Details are coming into focus around what will be quite a strong storm for the Eastern Seaboard for Christmas Eve. Model guidance is in unanimous agreement for a strong band of showers and thunderstorms ahead of the cold front that could produce occasional damaging wind gusts during the afternoon and early evening hours. The good news is that this activity should get out of here by the time Santa is ready to make his rounds in the Lowcountry.
What to expect
Across the Lowcountry, expect scattered showers to begin the day. More notable, though, will be the winds. We’ll start the day with southerly gusts to around 20-25 MPH. As the low-level jet intensifies and moves overhead, though, expect sustained winds to kick up to around 20 MPH with gusts 35-40 MPH even well ahead of thunderstorms. This could blow around Christmas decorations, so consider bringing in the loose decorations so that they don’t come loose and head down the street. Winds will be a little gustier right along the coast, too. A Small Craft Advisory is in effect for Charleston Harbor, while the nearshore waters are under a Gale Warning.

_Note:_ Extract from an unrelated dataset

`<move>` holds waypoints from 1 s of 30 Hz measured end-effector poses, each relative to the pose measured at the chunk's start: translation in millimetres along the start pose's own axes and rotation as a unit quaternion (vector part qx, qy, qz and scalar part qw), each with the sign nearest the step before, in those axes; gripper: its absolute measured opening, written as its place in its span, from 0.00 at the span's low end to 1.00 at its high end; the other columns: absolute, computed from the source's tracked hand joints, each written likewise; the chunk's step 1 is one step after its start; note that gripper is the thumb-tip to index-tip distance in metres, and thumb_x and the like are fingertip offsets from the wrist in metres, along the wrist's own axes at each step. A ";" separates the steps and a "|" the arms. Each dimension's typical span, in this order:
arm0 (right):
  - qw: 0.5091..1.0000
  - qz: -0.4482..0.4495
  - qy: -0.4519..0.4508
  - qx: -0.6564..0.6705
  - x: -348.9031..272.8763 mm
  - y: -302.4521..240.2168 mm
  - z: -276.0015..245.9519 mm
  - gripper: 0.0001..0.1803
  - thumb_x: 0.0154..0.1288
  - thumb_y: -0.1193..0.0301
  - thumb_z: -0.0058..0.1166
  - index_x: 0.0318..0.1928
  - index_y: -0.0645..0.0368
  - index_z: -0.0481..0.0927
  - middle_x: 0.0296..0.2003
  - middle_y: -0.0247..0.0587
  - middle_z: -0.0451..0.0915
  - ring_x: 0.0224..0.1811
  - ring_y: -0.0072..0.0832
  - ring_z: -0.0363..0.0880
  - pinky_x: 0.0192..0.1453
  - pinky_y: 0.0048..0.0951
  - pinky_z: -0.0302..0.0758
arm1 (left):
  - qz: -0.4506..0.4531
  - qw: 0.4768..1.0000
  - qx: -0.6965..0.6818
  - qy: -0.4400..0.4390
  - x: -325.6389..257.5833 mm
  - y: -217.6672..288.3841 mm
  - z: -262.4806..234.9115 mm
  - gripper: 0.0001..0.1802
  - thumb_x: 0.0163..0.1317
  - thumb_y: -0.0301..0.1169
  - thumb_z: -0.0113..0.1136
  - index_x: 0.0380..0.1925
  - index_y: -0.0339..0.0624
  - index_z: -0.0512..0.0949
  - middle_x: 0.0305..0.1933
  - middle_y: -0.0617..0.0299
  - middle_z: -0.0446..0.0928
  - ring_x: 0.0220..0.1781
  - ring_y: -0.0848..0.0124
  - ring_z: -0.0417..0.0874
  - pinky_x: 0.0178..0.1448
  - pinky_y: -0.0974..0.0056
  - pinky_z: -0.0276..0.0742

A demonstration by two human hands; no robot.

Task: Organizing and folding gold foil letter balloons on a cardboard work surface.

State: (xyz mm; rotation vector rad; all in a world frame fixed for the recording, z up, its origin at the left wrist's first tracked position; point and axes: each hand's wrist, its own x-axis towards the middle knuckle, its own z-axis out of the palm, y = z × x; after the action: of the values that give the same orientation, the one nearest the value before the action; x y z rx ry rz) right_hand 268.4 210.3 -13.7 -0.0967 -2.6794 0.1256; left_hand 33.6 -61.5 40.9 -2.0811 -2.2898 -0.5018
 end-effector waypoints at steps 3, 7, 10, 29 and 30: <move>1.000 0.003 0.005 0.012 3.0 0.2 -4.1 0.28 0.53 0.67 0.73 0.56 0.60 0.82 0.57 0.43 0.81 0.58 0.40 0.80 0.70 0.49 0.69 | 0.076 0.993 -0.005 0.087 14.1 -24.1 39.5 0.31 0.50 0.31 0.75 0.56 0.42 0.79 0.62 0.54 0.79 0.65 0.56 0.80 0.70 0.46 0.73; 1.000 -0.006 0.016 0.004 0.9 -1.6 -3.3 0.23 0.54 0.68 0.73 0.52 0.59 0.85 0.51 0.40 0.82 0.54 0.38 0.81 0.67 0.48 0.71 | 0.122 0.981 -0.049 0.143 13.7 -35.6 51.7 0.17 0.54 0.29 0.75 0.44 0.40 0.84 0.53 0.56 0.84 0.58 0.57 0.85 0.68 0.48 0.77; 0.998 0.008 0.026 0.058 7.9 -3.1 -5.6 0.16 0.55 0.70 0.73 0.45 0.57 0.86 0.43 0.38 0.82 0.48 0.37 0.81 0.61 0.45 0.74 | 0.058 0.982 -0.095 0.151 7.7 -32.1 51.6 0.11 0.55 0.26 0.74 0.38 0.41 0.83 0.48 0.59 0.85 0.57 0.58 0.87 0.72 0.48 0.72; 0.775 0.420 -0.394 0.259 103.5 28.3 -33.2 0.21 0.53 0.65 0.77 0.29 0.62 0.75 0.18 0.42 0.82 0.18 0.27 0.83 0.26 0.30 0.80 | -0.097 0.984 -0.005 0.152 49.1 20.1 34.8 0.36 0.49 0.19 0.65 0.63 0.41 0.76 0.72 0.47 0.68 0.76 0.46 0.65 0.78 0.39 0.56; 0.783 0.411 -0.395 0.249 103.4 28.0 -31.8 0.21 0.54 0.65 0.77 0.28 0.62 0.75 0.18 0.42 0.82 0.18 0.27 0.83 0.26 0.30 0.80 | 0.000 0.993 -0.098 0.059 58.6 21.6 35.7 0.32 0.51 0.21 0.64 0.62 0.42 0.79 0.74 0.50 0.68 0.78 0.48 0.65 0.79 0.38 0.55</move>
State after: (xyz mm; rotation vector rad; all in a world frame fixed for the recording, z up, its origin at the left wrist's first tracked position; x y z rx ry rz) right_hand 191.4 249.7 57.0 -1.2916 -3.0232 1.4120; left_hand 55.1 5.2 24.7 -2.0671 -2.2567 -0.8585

Temperatures will be quite mild compared to recent days, with highs topping out in the low 70s ahead of the rain and the cold front. Savor it — it’s gonna get downright cold on Christmas. (More on that in a sec.)
The pre-frontal line of thunderstorms should begin to approach the area in the late afternoon hours based on current model timings. These could be a bit on the strong side, so let’s talk about that.
Severe weather outlook
There will be a risk for severe weather across the Lowcountry on Thursday. The primary concern will be damaging winds, but a tornado or two cannot be ruled out along the line. The greatest risk of severe weather will be found generally east of Highway 52, with an enhanced risk for supercells and tornadoes further to our northeast along the Grand Strand and into eastern North Carolina.

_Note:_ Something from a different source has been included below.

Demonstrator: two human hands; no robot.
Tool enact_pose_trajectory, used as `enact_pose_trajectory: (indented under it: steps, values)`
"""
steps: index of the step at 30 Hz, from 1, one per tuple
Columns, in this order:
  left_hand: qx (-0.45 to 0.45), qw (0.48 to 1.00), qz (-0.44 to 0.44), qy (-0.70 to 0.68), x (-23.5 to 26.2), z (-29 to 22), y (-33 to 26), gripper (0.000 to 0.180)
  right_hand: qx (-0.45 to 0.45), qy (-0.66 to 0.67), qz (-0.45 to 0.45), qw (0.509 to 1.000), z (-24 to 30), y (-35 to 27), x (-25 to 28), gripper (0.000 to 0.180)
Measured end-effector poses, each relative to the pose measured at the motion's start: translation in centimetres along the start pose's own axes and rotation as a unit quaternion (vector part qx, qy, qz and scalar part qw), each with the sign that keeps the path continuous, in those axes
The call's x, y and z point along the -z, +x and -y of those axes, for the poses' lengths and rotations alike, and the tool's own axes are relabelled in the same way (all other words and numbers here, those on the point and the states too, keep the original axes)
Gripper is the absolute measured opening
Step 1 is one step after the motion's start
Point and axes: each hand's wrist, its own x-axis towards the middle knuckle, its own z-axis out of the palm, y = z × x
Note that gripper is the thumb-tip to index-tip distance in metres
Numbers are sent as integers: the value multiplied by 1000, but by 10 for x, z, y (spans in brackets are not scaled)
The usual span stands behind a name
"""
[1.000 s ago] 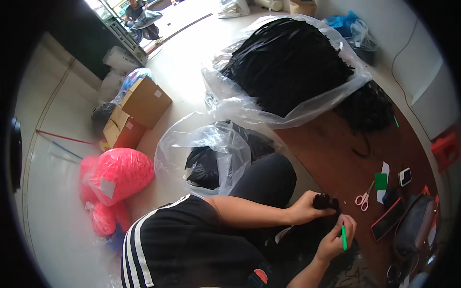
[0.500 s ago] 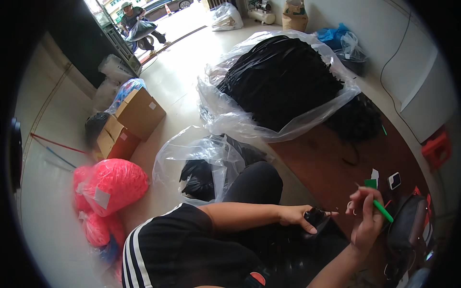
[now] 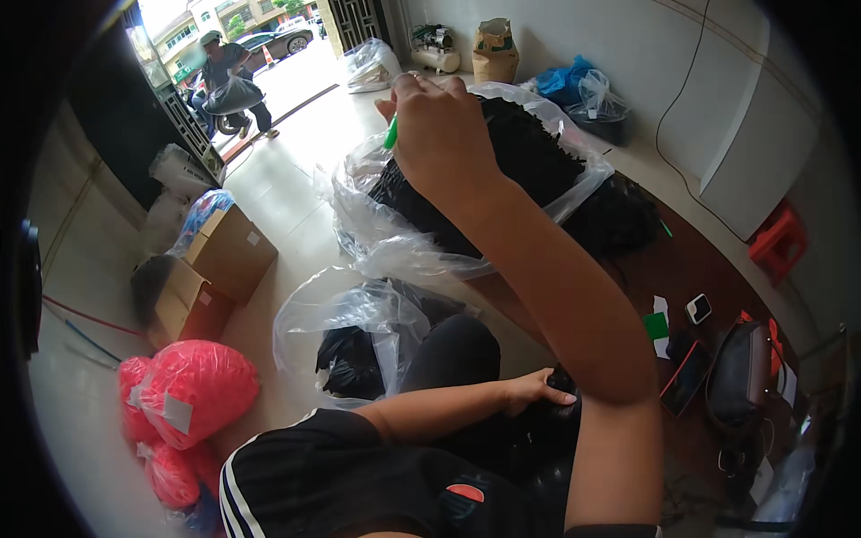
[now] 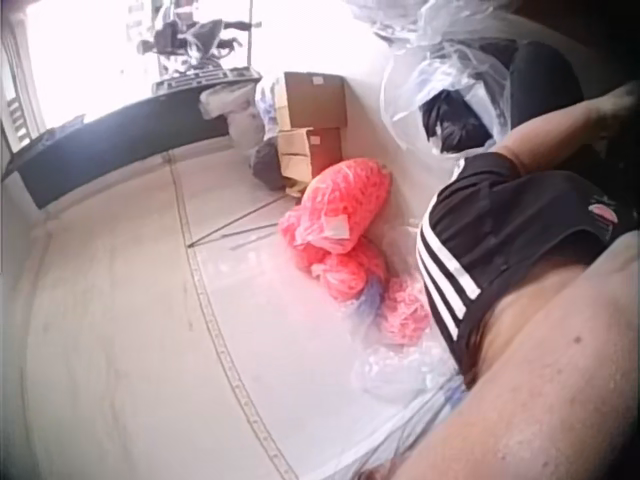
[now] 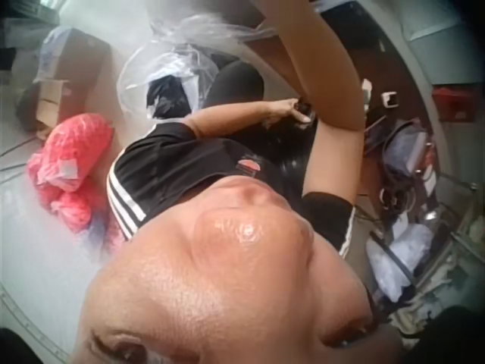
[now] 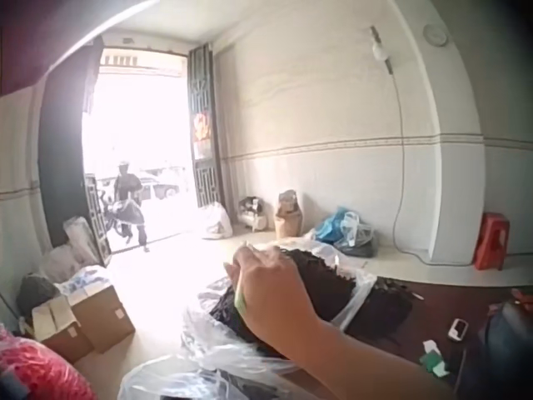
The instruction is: Trimming and processing synthetic hair pieces for wigs using a hand tool.
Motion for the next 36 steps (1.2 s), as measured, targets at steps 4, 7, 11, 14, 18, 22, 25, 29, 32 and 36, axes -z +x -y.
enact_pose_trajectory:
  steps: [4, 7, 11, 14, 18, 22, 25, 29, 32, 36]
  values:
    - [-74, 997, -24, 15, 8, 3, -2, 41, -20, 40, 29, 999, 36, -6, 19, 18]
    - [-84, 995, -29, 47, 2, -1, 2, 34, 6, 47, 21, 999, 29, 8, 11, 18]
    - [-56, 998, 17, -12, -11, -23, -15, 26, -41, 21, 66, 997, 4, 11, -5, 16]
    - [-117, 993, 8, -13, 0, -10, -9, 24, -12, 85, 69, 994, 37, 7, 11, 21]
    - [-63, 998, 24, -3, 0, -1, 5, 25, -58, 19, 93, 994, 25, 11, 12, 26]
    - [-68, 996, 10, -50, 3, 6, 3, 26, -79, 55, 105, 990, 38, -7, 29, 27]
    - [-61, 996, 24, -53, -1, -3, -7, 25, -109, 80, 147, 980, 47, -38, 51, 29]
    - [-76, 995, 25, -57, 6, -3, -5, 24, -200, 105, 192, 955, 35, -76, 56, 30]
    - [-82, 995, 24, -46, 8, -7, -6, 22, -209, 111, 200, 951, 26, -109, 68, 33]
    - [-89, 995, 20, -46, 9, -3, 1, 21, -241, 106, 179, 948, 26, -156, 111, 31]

The window for severe storms looks to open around 3PM near I-95 to 8PM at the coast. A lot depends on how much instability can develop ahead of the line, with the most instability likely developing near the coast. Still, the instability looks fairly weak. Additionally, cooler shelf waters certainly could act as a damper to the line as it moves to the coast, but the plentiful upper-air energy and wind shear should at least partially offset this and keep storms vigorous as they move to the coast.

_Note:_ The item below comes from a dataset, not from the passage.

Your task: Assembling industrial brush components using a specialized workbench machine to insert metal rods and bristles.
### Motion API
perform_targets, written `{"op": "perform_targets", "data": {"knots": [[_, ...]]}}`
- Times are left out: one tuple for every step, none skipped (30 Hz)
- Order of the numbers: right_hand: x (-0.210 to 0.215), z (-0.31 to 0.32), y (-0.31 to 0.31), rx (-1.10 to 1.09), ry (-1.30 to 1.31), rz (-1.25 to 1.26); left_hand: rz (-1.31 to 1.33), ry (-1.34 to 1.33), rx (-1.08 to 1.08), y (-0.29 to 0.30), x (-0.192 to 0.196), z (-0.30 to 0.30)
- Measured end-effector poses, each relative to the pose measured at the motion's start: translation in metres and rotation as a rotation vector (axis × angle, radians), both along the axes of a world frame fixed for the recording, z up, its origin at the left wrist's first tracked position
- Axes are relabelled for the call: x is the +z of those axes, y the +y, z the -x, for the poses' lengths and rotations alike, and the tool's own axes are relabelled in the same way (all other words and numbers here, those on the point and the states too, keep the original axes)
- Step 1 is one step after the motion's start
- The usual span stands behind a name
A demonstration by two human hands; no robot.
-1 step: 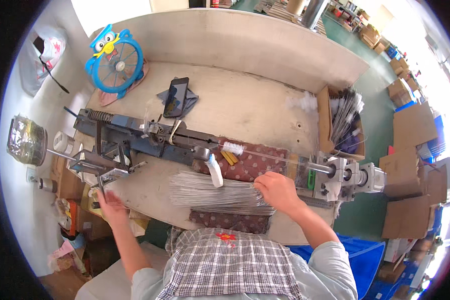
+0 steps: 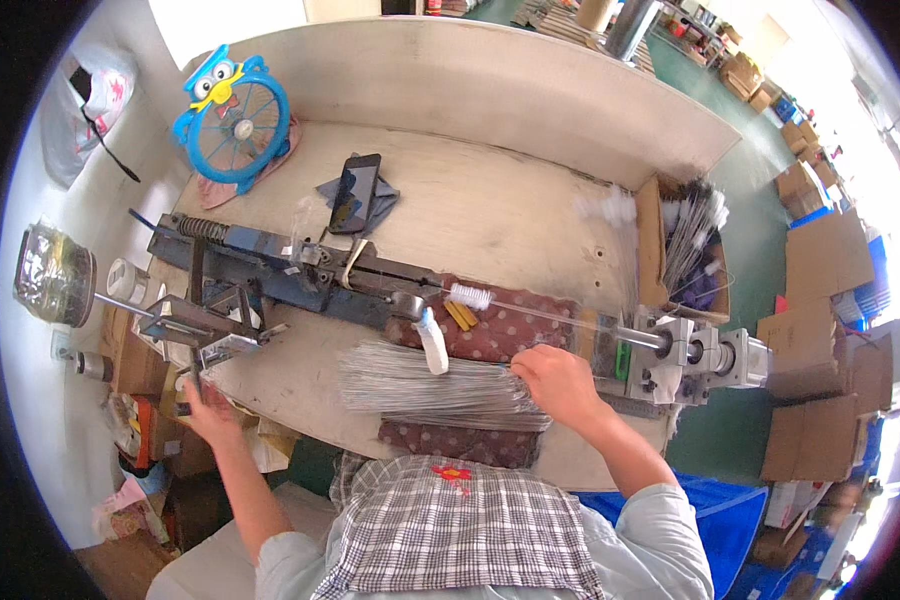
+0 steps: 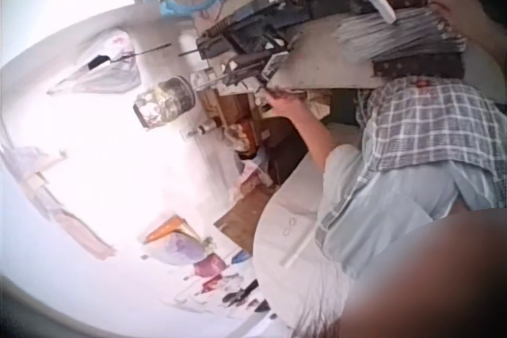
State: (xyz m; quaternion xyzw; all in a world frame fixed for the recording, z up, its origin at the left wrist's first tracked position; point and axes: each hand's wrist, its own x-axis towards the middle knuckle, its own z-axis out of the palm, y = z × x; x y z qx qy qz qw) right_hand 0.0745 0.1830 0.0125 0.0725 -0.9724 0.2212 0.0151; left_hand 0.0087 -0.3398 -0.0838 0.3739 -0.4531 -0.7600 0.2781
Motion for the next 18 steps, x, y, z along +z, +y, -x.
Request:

Storms look to come to an end around midnight, with much, much cooler air to follow.
A lump of cold under the Christmas tree
Christmas is looking very, very chilly. Cloud cover will scour out, and very strong cold advection from an Arctic-sourced airmass will overcome the sunshine and limit highs to just the low 40s at best. Winds gusting 20-30 MPH will keep wind chills pinned in the mid-20s even at the height of the afternoon. If you’re headed out, layer up — this is easily the coldest air of the season, just in time to close the year.
Be ready for a hard freeze overnight Friday into Saturday morning, with lows dipping into the mid-20s. Temperatures will slowly moderate over the weekend, but will remain well below normal.